I visited Dublin for the first time in 1992 and Belfast in 1999, not long after the Good Friday Agreement, and watching Derry Girls brought back a twinge of nostalgia for those days.
But mostly what I felt was sadness. Can you imagine Trump making a speech like that? Of course not. The corpulent brute would make the situation worse within sixty seconds of opening his hole. But the flipside of this particular sadness is hope, because as bad as things have gotten in this country, they aren’t as bad as they were in Northern Ireland during the Troubles. I don’t say that to minimize the severity of the situation, but to celebrate the progress in Northern Ireland. I spent a month in Northern Ireland last summer and fall and I can say without hesitation that I could live there happily ever after, a fact that no one thought possible when I was my daughter’s age. I also say it as an affirmation: I believe that in a few short months Trump will be gone and we will get to the work of making things better than they were before he was installed. It will require enormous empathy and good will and unity of purpose, but we will do it.
Here’s Something You Can Do Right Now
Last week many of you replied to let me know you donated to Mark Kelly’s campaign. Thank you! Let’s do it again. In South Carolina, Jaime Harrison is neck-and-neck with that chickenshit hypocrite Lindsay Graham who has been going on Hannity’s show to beg for money. Well fuck that guy. Let’s vote him out!
Do What You Want Updates
This week I’ve got not one, not two, but three updates about the book I wrote with Bad Religion.
Check out this excellent interview lead vocalist Greg Graffin did with Derek Scancarelli for Forbes. I don’t think Graffin talks about the book that much (if at all) but his answers are deep and thought provoking. If you don’t know Bad Religion’s music all that well and are curious as to what makes the band unique, this is a great place to start. And if you are a Bad Religion fan, how refreshing is it to see a musician provide such earnest answers to an interviewer’s questions?
I was on a podcast! Last month I was on a guest of That One Time On Tour hosted by Christopher Swinney and we talked about all kinds of things related to Do What You Want. What kinds of things? I really don’t remember, but it’s a safe bet I talked about the Navy, Keith Morris, and following Bad Religion around Europe. The time flew by, I had a blast talking with the host, and I saw some people I don’t know on Instagram recommending the podcast so I’m taking that as a sign that it isn’t terrible.
Way back in January of 2018 I drove from Brooklyn, New York, to Ithaca to interview Greg Graffin at his house.

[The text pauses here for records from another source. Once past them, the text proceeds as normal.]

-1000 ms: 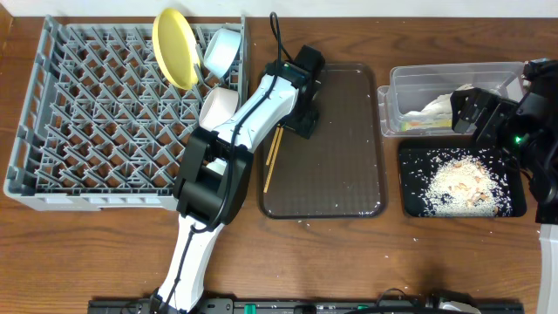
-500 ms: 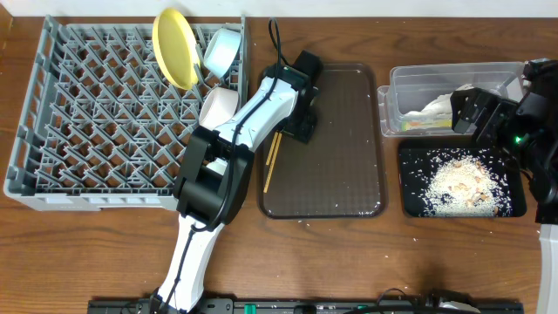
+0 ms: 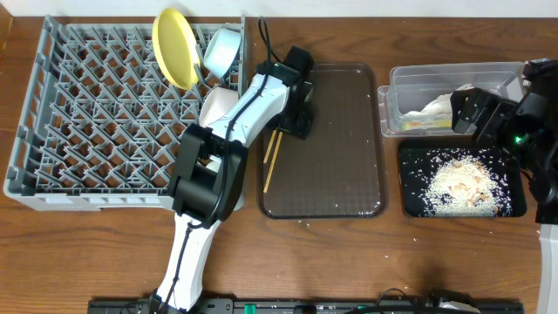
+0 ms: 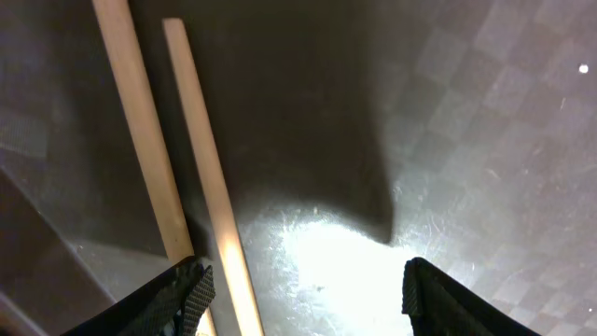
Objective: Sort waste into correct bins and load items into the dishwasher
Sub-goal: 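Lower the left gripper and pinch one wooden chopstick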
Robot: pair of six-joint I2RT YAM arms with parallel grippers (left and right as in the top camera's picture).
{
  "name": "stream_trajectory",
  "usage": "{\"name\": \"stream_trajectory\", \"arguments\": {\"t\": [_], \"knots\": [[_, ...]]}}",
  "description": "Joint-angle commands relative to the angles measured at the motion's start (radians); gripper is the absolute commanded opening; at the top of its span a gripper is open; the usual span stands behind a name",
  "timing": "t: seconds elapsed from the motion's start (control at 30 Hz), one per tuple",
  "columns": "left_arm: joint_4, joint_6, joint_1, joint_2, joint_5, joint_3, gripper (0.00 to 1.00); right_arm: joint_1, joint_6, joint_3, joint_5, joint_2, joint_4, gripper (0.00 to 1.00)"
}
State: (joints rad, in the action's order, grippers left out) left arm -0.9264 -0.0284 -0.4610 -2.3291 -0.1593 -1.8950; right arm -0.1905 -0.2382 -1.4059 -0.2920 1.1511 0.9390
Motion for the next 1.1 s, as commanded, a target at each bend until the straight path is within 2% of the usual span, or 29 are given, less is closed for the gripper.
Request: {"name": "stream_trajectory", "arguments": {"t": [0.0, 0.2, 0.3, 0.6, 0.7, 0.8, 0.87, 1.07], "knots": [[0.011, -0.011, 0.005, -0.039, -0.048, 0.006, 0.69, -0.01, -0.012, -0.006, -0.003, 0.001, 0.001, 0.99], [0.02, -0.01, 0.006, -0.044, -0.066, 0.006, 0.69, -0.01, -0.012, -0.006, -0.003, 0.001, 0.001, 0.99], [0.013, -0.01, 0.004, -0.044, -0.057, 0.006, 0.65, -0.01, -0.012, -0.006, -0.003, 0.001, 0.001, 0.99], [-0.021, -0.011, -0.005, -0.044, -0.05, 0.006, 0.39, -0.01, -0.012, -0.006, -0.003, 0.001, 0.001, 0.99], [-0.021, -0.011, -0.005, -0.044, -0.05, 0.006, 0.26, -0.01, -0.012, -0.006, -0.003, 0.001, 0.001, 0.99], [-0.023, -0.014, -0.005, -0.043, -0.05, 0.004, 0.19, -0.01, -0.012, -0.006, -0.003, 0.001, 0.001, 0.99], [-0.027, -0.014, -0.005, -0.042, -0.05, 0.0, 0.08, -0.01, -0.012, -0.006, -0.003, 0.001, 0.001, 0.99], [-0.046, -0.015, -0.005, -0.023, -0.05, -0.02, 0.08, -0.01, -0.012, -0.006, -0.003, 0.001, 0.001, 0.99]]}}
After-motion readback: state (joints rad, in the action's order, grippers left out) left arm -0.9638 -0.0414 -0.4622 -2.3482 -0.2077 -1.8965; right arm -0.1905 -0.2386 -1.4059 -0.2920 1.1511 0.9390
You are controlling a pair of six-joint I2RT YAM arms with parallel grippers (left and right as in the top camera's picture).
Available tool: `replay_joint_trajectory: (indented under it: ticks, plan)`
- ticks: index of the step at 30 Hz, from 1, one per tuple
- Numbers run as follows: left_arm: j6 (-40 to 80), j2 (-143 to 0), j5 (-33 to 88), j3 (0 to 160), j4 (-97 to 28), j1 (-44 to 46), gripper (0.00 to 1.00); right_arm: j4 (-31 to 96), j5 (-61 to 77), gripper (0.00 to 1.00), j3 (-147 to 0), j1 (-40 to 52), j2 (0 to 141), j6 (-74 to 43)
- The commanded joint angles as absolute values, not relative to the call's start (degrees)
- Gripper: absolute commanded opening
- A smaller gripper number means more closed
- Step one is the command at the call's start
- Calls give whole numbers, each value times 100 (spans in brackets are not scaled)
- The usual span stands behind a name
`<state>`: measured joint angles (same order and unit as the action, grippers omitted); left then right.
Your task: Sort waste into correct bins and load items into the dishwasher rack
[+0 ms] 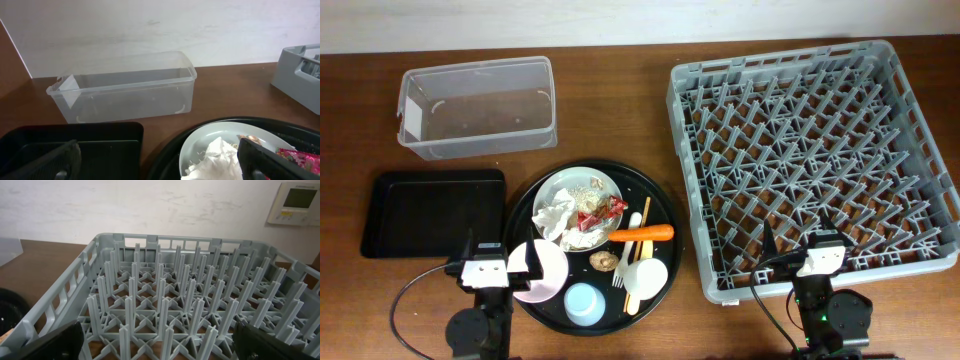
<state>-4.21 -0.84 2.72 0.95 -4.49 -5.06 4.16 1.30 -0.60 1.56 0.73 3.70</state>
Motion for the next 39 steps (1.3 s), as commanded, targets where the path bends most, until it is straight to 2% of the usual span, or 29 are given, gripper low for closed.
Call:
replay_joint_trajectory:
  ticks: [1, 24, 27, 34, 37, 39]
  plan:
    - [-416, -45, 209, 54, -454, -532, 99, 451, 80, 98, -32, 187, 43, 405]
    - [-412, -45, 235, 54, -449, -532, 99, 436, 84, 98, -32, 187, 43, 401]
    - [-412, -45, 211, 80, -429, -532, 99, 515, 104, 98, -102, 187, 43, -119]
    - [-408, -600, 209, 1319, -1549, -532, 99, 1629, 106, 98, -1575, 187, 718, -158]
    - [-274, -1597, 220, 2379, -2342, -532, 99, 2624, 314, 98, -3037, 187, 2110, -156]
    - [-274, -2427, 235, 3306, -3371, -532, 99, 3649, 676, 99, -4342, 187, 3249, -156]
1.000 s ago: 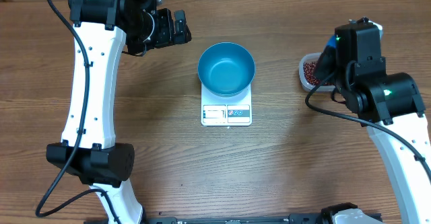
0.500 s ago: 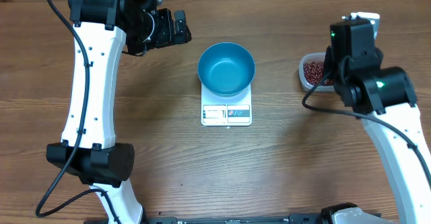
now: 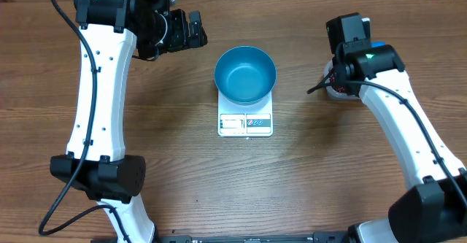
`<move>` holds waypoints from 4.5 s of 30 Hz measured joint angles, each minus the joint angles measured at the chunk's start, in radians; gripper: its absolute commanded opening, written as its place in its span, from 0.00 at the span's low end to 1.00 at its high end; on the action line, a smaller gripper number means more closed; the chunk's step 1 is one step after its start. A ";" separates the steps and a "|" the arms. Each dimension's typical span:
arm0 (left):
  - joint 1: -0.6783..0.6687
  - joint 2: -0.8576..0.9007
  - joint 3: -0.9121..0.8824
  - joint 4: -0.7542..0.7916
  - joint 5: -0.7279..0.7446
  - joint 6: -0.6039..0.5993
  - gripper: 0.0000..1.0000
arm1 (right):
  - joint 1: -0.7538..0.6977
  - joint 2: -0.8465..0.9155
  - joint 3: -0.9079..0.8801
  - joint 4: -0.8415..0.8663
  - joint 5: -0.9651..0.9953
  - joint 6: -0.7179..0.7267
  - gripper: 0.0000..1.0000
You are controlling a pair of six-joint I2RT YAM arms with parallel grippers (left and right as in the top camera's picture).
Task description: Scoop item into bowl and weigh 150g on scale
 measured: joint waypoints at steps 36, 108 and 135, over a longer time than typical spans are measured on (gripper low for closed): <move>0.000 0.000 0.000 0.000 0.000 0.000 0.99 | -0.020 0.137 0.000 0.007 0.021 -0.018 0.04; 0.000 0.000 0.000 -0.018 -0.002 -0.001 0.49 | -0.078 0.137 0.000 0.014 -0.058 -0.018 0.04; -0.285 0.000 0.000 -0.152 -0.282 0.404 0.04 | -0.078 0.137 0.000 0.017 -0.083 -0.018 0.04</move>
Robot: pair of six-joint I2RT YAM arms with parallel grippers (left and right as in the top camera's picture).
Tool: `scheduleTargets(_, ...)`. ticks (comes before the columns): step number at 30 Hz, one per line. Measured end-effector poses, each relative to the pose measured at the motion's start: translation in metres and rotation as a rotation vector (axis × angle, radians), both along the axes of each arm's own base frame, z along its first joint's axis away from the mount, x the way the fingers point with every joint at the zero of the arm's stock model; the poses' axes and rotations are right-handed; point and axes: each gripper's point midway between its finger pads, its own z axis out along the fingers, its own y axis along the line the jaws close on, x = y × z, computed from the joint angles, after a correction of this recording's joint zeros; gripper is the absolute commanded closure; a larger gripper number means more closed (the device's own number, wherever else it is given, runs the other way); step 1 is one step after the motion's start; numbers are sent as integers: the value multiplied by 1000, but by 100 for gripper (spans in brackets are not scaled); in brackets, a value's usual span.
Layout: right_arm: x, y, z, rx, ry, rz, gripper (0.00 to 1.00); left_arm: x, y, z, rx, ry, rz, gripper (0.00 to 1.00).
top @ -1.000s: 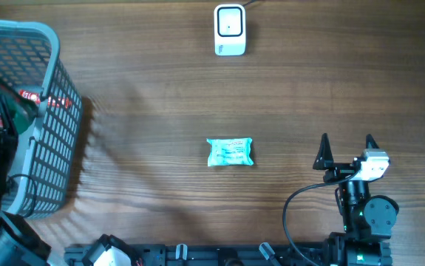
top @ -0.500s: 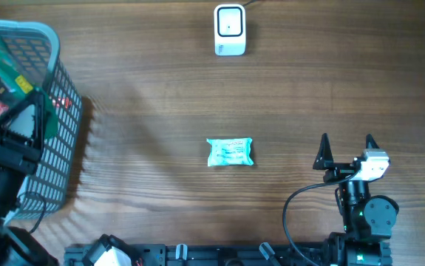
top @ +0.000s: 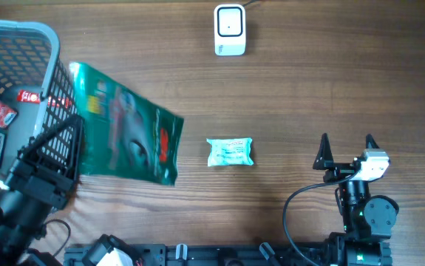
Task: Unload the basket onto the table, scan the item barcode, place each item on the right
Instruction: 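Lift the glove packs out and drop them on the table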
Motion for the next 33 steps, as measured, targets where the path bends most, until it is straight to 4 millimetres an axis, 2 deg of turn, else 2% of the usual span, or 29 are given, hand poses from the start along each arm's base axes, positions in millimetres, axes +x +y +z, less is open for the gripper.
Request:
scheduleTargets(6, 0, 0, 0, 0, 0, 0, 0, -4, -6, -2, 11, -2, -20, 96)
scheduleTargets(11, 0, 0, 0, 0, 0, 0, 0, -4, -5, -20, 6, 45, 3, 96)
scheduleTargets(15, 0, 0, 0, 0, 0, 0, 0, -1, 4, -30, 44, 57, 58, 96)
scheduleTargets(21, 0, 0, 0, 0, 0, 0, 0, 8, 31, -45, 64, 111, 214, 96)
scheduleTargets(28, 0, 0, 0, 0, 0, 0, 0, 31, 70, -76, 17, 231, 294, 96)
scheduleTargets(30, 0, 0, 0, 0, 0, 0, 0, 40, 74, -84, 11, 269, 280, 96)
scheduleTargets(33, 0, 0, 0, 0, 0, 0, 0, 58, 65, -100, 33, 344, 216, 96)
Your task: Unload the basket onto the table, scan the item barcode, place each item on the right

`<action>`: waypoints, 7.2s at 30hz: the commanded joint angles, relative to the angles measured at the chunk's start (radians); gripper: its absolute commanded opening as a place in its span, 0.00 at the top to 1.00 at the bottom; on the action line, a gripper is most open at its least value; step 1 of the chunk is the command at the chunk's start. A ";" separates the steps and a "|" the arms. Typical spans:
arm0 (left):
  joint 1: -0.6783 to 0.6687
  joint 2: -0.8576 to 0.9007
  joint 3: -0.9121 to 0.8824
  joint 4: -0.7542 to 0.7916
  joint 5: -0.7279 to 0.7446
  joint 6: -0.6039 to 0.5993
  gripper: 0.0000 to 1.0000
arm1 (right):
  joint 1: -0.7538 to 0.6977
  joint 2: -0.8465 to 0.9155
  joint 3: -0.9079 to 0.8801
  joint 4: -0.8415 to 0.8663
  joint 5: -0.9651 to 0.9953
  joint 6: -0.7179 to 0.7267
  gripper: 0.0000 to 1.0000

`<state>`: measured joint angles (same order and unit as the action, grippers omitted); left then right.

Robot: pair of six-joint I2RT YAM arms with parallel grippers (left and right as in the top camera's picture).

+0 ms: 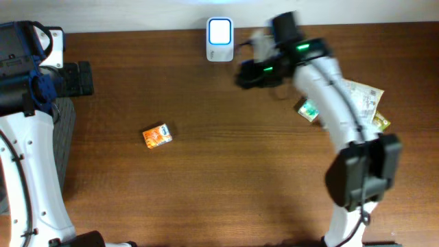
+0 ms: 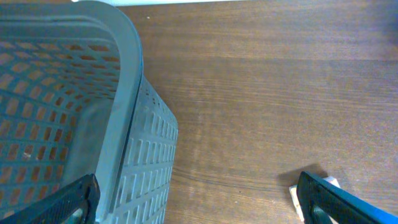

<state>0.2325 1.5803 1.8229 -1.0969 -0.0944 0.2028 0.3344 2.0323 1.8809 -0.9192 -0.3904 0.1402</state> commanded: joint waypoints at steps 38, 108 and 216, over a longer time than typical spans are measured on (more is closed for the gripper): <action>0.006 0.000 -0.002 0.002 -0.004 0.016 0.01 | 0.397 0.380 0.018 0.446 0.039 -0.031 0.96; 0.006 0.000 -0.002 0.002 -0.004 0.016 0.01 | 0.231 0.370 0.344 -0.460 0.690 0.287 0.96; 0.006 0.000 -0.002 0.002 -0.004 0.016 0.01 | 0.002 0.476 0.529 -0.525 0.062 -0.143 0.31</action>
<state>0.2325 1.5803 1.8229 -1.0962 -0.0948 0.2024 0.3733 2.5240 2.4199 -1.4467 -0.3279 0.0032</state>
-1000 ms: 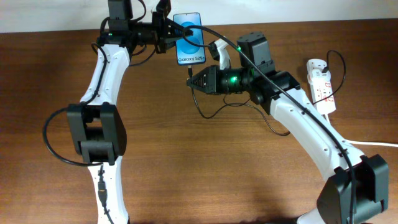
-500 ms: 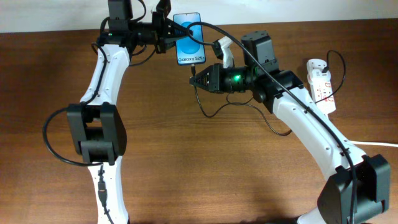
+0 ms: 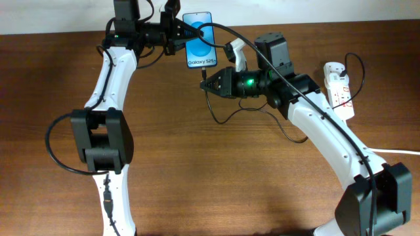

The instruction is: Plug charger to phone and switch on socket

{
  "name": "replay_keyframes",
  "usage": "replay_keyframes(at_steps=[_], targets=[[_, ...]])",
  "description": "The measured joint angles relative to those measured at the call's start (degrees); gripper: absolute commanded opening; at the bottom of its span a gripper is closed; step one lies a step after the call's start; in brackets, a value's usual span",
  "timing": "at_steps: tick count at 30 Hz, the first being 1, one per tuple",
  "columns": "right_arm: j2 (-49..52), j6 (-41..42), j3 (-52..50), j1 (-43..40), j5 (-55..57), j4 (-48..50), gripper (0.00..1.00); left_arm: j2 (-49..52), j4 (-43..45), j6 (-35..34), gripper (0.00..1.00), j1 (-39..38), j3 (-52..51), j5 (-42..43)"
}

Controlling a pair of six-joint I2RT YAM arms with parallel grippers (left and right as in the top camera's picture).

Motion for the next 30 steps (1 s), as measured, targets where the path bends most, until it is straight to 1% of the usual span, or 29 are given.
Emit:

I spent two nights with Greg and his family and we talked for hours and hours. We took a break from the interviews to visit the Punk Rock Archive at the Rare Books and Manuscripts Collection at Cornell University, and it was as insane as it sounds. I wrote about my wild weekend with Greg for the latest issue of Razorcake. It’s not online, but you can (and should) subscribe to America’s only non-profit punk rock zine. But if you’ve read this far and would like a copy I will send one out to the first person that replies.
Stay safe, be well, and vote like hell.
It’s true; we do love Giant’s Causeway.
LOVE LOVE LOVE Derry Girls. And your last lines made me feel more hopeful after last night's debate. Here's to empathy, goodwill, and unity of purpose. May it be so.
Great post. I've been to Northern Ireland several times (usually stay in Belfast, but had friends in Derry as well) and have a deep interest in The Troubles and I absolutely love Derry Girls. Pretty sure Phil Coulter wrote and composed The Town I Loved So Well, though. (I hate 'actually ...' posts and strangers correcting great writing, especially in a public forum, but I couldn't find an email adddy for you on any of your channels).